* [WORK INSTRUCTION]: If "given" shows up in a line of the material, return that line.

################

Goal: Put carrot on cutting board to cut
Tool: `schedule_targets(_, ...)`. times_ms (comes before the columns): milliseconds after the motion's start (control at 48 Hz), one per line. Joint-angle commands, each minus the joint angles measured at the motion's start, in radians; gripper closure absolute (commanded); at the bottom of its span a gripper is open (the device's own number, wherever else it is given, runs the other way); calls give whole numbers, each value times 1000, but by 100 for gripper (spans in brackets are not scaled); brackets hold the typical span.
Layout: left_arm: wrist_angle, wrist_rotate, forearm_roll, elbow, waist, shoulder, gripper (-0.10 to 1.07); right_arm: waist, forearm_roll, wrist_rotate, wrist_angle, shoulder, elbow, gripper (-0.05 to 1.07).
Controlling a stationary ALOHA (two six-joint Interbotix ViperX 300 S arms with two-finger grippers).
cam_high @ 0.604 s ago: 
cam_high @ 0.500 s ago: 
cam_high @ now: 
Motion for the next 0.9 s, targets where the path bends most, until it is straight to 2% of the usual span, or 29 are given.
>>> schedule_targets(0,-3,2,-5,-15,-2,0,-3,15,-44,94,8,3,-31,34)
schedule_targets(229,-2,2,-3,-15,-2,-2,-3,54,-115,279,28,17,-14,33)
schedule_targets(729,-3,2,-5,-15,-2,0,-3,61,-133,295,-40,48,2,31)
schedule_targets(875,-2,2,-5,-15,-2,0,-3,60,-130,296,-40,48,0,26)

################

* [ANSWER TO THIS TASK]:
Tool: `schedule_targets(_, ...)`. times_ms (comes before the columns): milliseconds after the motion's start (control at 48 Hz), one per line. Joint-angle commands, each minus the joint angles measured at the motion's start, in radians; gripper closure absolute (commanded); at the bottom of its span a gripper is open (the device's own number, wherever else it is given, runs the other way); calls give whole numbers, each value times 1000, but by 100 for gripper (spans in brackets are not scaled); brackets hold the typical span.
Motion for the next 0.9 s, targets where the path bends most, until it is straight to 2% of the usual span, or 29 are given.

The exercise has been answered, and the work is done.